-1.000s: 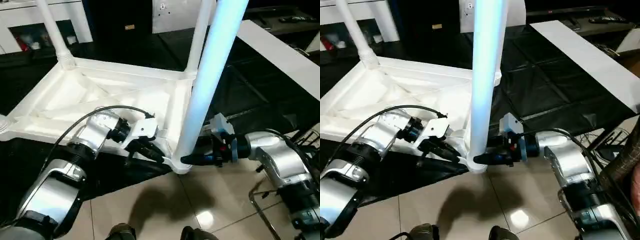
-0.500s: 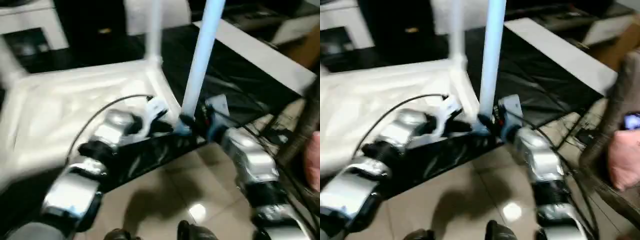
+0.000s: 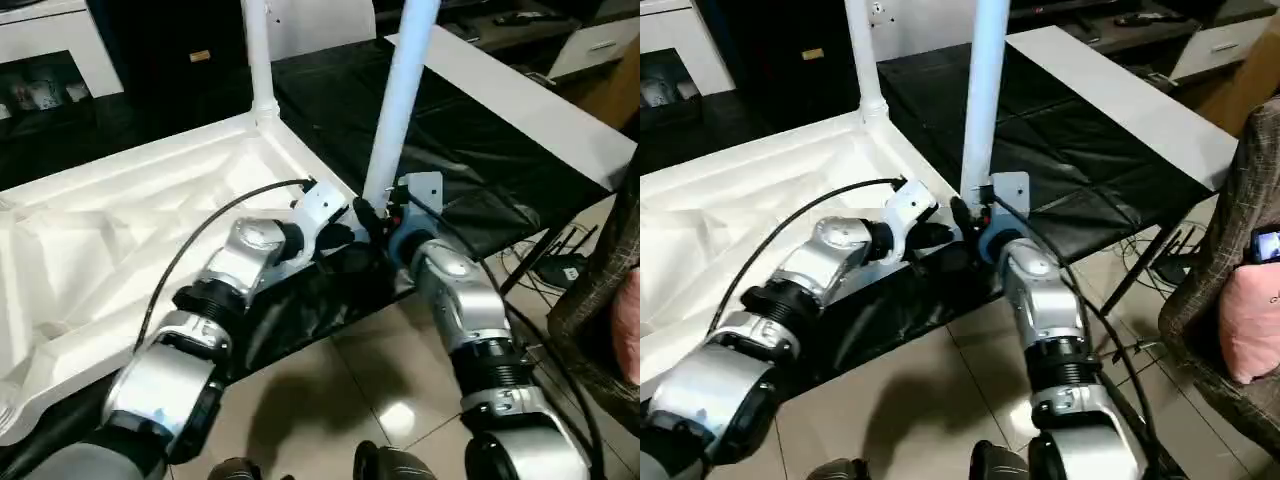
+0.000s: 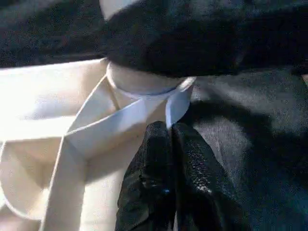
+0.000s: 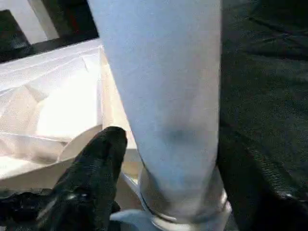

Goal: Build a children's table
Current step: Rotate leg to tighten

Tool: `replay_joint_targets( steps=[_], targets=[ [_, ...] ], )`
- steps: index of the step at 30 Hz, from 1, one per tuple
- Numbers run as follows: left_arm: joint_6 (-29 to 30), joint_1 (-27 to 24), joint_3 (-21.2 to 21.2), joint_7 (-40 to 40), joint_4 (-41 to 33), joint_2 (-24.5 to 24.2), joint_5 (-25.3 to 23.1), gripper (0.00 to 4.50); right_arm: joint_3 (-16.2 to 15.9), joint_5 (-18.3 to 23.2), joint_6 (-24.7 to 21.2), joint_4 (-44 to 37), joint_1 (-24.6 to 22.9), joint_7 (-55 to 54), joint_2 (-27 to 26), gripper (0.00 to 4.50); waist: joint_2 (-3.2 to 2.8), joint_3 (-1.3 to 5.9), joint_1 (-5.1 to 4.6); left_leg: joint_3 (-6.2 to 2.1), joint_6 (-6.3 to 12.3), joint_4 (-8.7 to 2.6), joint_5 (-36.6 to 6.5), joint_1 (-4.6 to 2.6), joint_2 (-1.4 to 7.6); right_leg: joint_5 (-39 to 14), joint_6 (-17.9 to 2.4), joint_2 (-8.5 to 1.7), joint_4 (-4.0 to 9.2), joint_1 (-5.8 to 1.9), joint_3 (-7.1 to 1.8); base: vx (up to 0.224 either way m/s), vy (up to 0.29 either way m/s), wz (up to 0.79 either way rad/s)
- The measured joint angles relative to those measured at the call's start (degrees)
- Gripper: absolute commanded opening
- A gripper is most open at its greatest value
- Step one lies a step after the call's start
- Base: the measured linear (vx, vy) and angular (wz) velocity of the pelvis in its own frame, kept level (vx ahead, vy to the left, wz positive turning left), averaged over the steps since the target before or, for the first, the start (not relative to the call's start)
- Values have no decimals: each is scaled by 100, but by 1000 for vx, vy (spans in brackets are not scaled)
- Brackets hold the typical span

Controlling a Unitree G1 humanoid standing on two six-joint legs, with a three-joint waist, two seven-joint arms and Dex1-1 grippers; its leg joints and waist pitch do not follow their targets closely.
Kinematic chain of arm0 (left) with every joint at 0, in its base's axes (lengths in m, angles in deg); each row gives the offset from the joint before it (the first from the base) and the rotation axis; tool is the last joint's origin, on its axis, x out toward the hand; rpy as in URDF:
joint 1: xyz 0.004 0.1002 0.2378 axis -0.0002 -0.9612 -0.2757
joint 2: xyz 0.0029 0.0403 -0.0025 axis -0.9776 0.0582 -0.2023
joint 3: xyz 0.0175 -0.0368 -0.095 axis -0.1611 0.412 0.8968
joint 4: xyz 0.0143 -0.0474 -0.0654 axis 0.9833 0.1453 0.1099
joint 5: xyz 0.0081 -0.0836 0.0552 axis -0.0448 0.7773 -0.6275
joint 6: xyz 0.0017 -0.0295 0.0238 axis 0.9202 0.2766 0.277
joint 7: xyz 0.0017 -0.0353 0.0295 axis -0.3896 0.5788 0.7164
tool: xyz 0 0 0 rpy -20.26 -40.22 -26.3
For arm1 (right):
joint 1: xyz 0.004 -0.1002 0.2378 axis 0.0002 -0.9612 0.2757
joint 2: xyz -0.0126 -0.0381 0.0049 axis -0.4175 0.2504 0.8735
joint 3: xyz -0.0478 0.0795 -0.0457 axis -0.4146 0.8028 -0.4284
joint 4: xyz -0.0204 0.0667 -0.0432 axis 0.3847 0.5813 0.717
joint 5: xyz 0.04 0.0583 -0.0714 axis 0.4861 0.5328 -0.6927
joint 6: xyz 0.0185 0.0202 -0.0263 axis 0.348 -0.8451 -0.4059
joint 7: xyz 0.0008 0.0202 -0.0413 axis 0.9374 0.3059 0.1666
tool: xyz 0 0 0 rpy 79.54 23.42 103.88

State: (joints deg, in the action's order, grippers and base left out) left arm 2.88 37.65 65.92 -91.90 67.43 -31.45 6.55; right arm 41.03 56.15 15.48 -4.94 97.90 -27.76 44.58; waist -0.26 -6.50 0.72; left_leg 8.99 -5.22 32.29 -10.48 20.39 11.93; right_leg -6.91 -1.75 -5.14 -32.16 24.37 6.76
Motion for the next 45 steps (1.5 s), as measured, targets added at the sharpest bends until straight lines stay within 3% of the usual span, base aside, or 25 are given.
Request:
replay_joint_targets(
  steps=[3,8,14,18,22,27,31,34,37,39,41,43,44,45],
  targets=[
    [-286,-1,-118,-240,-13,-126,-35,0,-34,9,10,-228,-201,53,24,357,-1,1,46,5,26,-6,19,16,0,-7,-10,-1,-10,25,-4,0,0,0],
    [-1197,44,-296,-670,296,-422,-208,0,-228,64,-13,-1120,-998,463,229,400,0,1,160,10,27,13,19,16,0,-7,-12,-9,-21,54,-17,0,0,0],
    [-1782,285,-434,-687,803,-636,-403,0,-449,117,-56,-1989,-1833,834,555,448,1,1,163,38,-7,37,-1,15,-5,-2,15,-13,-16,53,-68,0,0,0],
    [-1924,385,-441,-586,1039,-696,-433,0,-543,242,-201,-2574,-2287,1005,671,448,2,2,148,63,-7,37,-1,19,-6,7,32,-11,-14,53,-93,0,0,0],
    [-2003,484,-439,-375,1239,-696,-535,68,-573,264,-296,-2881,-2485,1008,706,450,5,4,133,65,-9,39,0,15,-7,11,39,-8,-14,53,-97,0,0,0],
    [-2114,482,-382,-244,1282,-696,-487,97,-568,307,-379,-3152,-2675,875,668,450,11,7,140,65,-9,44,1,17,-6,12,39,-6,-14,54,-99,0,0,0],
    [-2113,435,-1,-128,1231,-706,-178,136,-564,307,-363,-3344,-2801,775,635,450,13,10,146,66,-9,46,0,20,-6,16,33,-6,-15,54,-101,0,0,0],
    [-1710,143,739,245,722,-717,507,168,-578,142,-299,-3482,-2845,597,729,450,5,22,160,66,-8,47,-1,16,-6,26,16,-7,-24,53,-101,0,0,0],
    [-1136,-351,1146,554,58,-785,896,193,-495,134,-557,-3578,-2824,512,757,450,-16,61,183,65,-8,47,-2,10,-5,29,9,-6,-42,53,-101,0,0,0],
    [-581,-1268,1419,773,-1265,-725,1207,193,-650,138,-733,-3704,-2887,689,965,450,-56,93,179,69,-6,52,-10,5,-3,15,13,-8,-54,52,-105,0,0,0],
    [-41,-2115,1635,1090,-2469,-529,1421,193,-765,132,-752,-3795,-2988,839,1096,450,-50,104,201,66,-13,65,-16,5,2,-5,17,-8,-80,56,-102,0,0,0],
    [236,-2492,1703,1290,-3022,-419,1492,193,-825,131,-771,-3792,-3027,893,1120,450,-43,109,259,61,-18,84,-15,7,4,-26,49,-1,-87,55,-92,0,0,0],
    [446,-2673,1742,1479,-3447,-363,1486,193,-894,122,-765,-3800,-3032,907,1124,450,-72,129,260,-77,-19,119,-7,95,-9,-26,49,-39,-89,36,31,-35,-31,22],
    [561,-2973,1776,1729,-4063,-245,1457,193,-952,94,-763,-3802,-3056,906,1141,450,-82,147,220,-182,-14,159,-3,142,0,-27,48,-40,-85,15,95,-35,-31,22]
  ],
)
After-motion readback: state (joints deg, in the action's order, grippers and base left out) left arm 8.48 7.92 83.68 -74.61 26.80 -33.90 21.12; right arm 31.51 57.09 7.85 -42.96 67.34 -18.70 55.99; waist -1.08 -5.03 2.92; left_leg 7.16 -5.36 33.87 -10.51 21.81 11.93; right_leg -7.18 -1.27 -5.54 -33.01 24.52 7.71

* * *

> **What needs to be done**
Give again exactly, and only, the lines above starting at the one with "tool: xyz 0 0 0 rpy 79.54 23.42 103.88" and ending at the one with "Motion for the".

> **Reply**
tool: xyz 0 0 0 rpy 79.54 23.42 103.88

State: (joints deg, in the action's order, grippers and base left out) left arm 2.88 37.65 65.92 -91.90 67.43 -31.45 6.55; right arm 41.03 56.15 15.48 -4.94 97.90 -27.76 44.58; waist -0.26 -6.50 0.72; left_leg 8.99 -5.22 32.29 -10.48 20.39 11.93; right_leg -6.91 -1.75 -5.14 -32.16 24.37 6.76
Motion for the next 45 steps (1.5 s), as measured, targets added at the sharpest bends until straight lines stay within 3% of the usual span, base aside, or 25 are given.

With the answer given, the exercise is complete.